A Second Wave of Victims
For survivors of the Nova massacre, time did not resume on October 8. It froze.
Many live with post-traumatic stress, anxiety, survivor’s guilt, and chronic despair. Some have already succumbed to that pain. Shalev’s mother took her own life shortly after the attacks. Other survivors have followed. Families now speak of a “second wave” of victims — those not killed by Hamas directly, but by the unhealed wounds the terrorists inflicted.
It is easy for the world to mark a date on the calendar — to commemorate the anniversary, to post a hashtag, to move on. But for the living, the massacre continues each night in the mind’s replay.
The World That Moved On
The global public, so quick to consume images of suffering, has largely moved past October 7.
In many places, empathy has even inverted. The victims have been recast as aggressors; their trauma erased beneath a tide of political slogans.
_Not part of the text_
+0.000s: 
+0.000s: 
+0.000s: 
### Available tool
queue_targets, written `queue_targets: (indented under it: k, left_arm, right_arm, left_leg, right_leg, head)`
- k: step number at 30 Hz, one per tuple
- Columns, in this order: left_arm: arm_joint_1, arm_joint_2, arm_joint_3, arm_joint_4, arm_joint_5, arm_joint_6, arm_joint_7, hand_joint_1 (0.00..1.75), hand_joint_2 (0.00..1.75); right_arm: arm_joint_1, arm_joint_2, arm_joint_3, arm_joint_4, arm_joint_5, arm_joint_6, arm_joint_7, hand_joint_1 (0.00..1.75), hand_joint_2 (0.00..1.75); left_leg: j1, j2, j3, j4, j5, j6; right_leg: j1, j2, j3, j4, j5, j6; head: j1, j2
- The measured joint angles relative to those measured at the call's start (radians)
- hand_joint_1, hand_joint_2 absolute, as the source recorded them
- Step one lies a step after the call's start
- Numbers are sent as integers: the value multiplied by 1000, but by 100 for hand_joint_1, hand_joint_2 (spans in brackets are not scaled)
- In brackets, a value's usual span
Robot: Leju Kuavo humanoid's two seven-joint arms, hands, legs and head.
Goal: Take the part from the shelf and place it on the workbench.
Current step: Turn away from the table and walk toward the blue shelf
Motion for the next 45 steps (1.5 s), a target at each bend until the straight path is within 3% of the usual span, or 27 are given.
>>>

Those who survived Hamas’s atrocities — burned, raped, shot, and kidnapped — now watch as the international narrative turns sympathy toward the perpetrators’ enclave, while their own pain is dismissed as inconvenient.
For Israelis, and for Jews around the world, this inversion compounds the trauma. It is not only the massacre that wounds — it is the world’s willingness to forget, or worse, to justify it.
The Long Tail of Terror
Terrorism does not end with the explosion or the gunshot. Its purpose is psychological — to rupture the sense of safety, to sow fear and despair that outlast the event itself.
That is why Hamas filmed its atrocities: not only to celebrate murder but to ensure its horror would live on in the minds of its victims.
Shalev’s suicide is a grim testament to that success. He survived physically, but Hamas stole his future all the same.
Responsibility and Remembrance
Israel must continue to care for its wounded in body and spirit, ensuring that trauma support is sustained and accessible.
But the wider world also bears a moral responsibility. When international institutions and media outlets sanitise or rationalise Hamas’s crimes, they retraumatize survivors. When activists glorify the murderers or mock the kidnapped, they join the chain of cruelty.
Healing requires truth. Remembrance demands moral clarity.
Beyond Statistics
We count the murdered, the kidnapped, the displaced. Yet the real toll of October 7 cannot be measured in numbers. It lies in the unseen damage — the sleepless nights, the panic attacks, the survivors who feel abandoned, and those who, like Roi Shalev, cannot bear to go on.
Each of them is another reason to remember that peace cannot be built on denial, and that empathy cannot be selective.
The war may end, the hostages may come home, but for thousands of survivors, October 7 has no ceasefire.